Marcel Horn says the Jetta R GT should be able to reach 60 mph from a dead stop in less than four seconds. Aided by 4MOTION traction and rapid-fire shifts from the DSG gearbox, it is a singular experience. The best analogy would be that of a Touring Car with the most world's nicest cockpit.

VW Passat R GT
What if VW wanted to build an M5 beater? What if VW wanted to embarrass Audi and its RS6? They couldn't do much better than offer us the Passat R GT, which elevates the concept of a VW Q-ship to its ultimate expression. With its 575-bhp twin-turbocharged powerplant, 4MOTION drivetrain and DSG gearbox, Passat R GT would undoubtedly command top status on the autobahn, but its exquisitely formed bodywork would also draw admiring looks in the world's toniest neighborhoods.

Based on a European-spec 2006 Passat with 3.2-liter V6 FSI, DSG and 4MOTION, it now sports a twin-turbocharged 3.2-liter, non-FSI V6 and modified DSG gearbox. Cloaked with new front and rear bumper fascias, side rocker panels and a rear spoiler, again drawn and developed at VW's Southern California design studio, it was painted candy white and adorned with contrasting "ghost" graphics. The Passat R GT has a "sneaky fast" elegance, punctuated by the large front intakes and dual quad exhaust pipes that form the major cues to its supercar level of performance.

The Passat R GT sits on big 9x19-inch Avus forged aluminum modular wheels mounted with Michelin Pilot Sport2 radials, size 245/30-19. A KW Variant 3 coilover suspension was used for its more street-oriented adjustability, and the brakes are a Brembo street performance system comprised of 365x34mm discs with eight-piston monoblock calipers up front and 365x22mm discs at the rear.

Inside is a sporty ambience created by contrasts of black leather upholstery and white piano lacquer trim. The latest electronics and earth-shaking stereophonics are complemented by dual white Apple iPods situated within the center armrest and dual white Sony PSP units integrated in the seatbacks. It all looks very production-ready, and we'd love to see at the very least the body kit available along with the upcoming Passat 3.6L. Oh, and please add 4MOTION and DSG while you're at it. We suppose the 575 bhp is too much to ask for, but how about a turbo 3.6?

VW Touareg R GT
It's difficult to call the Touareg R GT the "mildest" of the three project cars, considering it has a 500-bhp, 3.2-liter, twin-turbocharged MPI V6 under the hood, but it's the only one of the three R GT projects not to have been fashioned a bespoke body for the SEMA Show. This 2005 Touareg still looks especially stylish, however, due to its factory-offered Volkswagen Individual body kit, 10x22-inch custom-built forged aluminum monoblock Avus wheels and 295/30-22 Michelin Diamaris radials.

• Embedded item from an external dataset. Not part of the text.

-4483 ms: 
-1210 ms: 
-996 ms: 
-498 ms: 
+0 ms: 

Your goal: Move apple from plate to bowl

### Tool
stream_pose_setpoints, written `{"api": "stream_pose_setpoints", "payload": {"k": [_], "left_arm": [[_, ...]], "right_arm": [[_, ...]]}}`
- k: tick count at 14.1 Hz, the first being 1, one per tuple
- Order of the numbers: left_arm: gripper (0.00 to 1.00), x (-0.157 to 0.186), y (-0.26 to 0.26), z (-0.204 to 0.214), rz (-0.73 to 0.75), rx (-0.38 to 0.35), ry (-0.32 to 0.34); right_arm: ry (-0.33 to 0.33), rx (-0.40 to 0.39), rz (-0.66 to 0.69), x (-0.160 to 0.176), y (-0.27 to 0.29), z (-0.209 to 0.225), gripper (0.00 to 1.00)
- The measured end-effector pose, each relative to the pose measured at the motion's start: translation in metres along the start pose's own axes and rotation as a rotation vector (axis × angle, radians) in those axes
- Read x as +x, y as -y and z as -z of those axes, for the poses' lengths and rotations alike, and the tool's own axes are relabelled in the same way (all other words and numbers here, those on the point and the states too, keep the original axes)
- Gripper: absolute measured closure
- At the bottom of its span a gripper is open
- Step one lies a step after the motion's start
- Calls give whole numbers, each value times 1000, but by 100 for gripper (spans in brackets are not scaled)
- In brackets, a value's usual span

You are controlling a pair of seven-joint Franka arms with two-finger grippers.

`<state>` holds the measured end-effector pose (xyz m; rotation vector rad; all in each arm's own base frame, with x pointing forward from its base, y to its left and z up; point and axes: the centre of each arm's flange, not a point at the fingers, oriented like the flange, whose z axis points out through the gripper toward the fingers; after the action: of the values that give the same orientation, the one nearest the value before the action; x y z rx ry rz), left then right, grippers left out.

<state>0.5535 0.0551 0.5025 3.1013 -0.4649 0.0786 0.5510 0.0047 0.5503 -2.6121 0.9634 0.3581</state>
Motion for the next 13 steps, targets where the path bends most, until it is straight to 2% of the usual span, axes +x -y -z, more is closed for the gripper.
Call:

The interior sports a VW Individual W12 package with front sport buckets and black leather upholstery with suede centers. Bugatti spun aluminum trim, dual black Apple iPods in the cupholders, and dual black Sony PSPs in the seatbacks give it a distinctive, retro-modern touch. Schroth quick-fit harnesses were also fitted for added security during high-speed autobahn runs or track sessions. Yes, track sessions. We'd love to get the Touareg R GT on the track against the Porsche Cayenne Turbo and Jeep Cherokee SRT. The R GT's KW Variant 3 coilovers and Brembo performance brakes certainly would be up to the challenge.

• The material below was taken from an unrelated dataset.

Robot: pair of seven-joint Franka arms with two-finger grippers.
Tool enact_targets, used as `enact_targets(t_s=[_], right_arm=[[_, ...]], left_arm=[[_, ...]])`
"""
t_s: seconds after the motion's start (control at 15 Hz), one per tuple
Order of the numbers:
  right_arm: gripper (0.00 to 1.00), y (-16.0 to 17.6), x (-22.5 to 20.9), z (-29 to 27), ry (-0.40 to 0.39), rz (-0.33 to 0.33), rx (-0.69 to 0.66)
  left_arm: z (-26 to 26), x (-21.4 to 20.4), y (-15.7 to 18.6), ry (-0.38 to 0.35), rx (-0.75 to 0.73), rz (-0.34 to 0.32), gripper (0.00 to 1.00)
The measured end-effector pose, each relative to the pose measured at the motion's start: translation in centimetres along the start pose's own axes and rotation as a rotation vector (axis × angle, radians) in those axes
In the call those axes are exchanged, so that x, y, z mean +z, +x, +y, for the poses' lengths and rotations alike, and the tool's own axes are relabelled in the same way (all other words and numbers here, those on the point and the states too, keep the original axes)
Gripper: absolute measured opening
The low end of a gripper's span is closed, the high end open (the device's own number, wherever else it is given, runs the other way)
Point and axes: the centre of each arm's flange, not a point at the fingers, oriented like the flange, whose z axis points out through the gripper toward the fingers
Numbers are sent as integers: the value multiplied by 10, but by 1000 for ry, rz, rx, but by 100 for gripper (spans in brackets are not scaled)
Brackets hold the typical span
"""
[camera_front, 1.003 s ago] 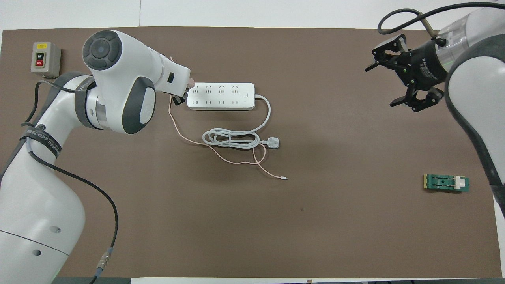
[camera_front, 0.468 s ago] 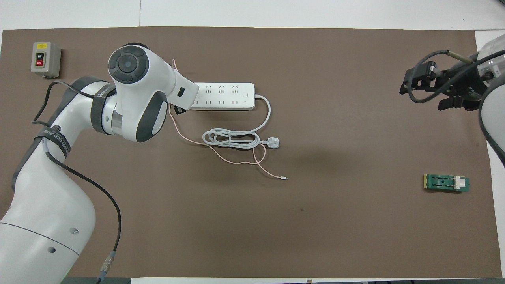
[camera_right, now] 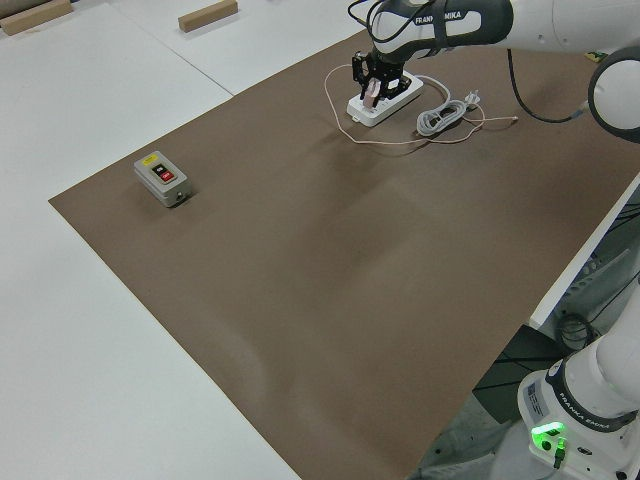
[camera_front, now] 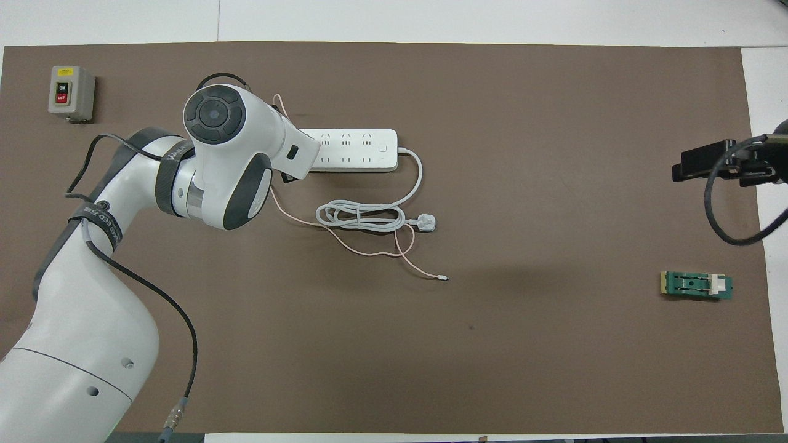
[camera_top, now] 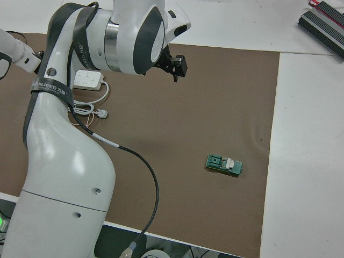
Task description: Plug charger into power strip
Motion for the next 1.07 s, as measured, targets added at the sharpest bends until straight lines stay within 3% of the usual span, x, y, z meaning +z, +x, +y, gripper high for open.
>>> enact_targets(t_s=[0.2, 0.47, 1.07], right_arm=[[100, -23, -13, 6, -34, -49, -63], [100, -25, -1, 5, -117, -92, -101], [100, -23, 9, 6, -142, -126, -103]], left_arm=[[0, 2, -2, -5, -1, -8, 32], [3, 2, -1, -10, 4, -12, 32], [11, 0, 2, -17, 42, -50, 32]])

What will Project R GT mean after all the hoopla dies down? Do these vehicles represent empty dreams, or do they mark a turning point in Volkswagen's history? We are optimistic. The gulf between the factory's offerings and the desires of the American enthusiast may not have been bridged at this year's SEMA Show, but now at least we are speaking the same language to each other across that rapidly shrinking gap.

Finally, listen to the advice Derek Jenkins gave to an appreciative crowd. "Let VW know how you feel about these cars," he said. Scream loudly enough, he hinted, and bits of R GT will soon be showing up on the production line. So start screaming.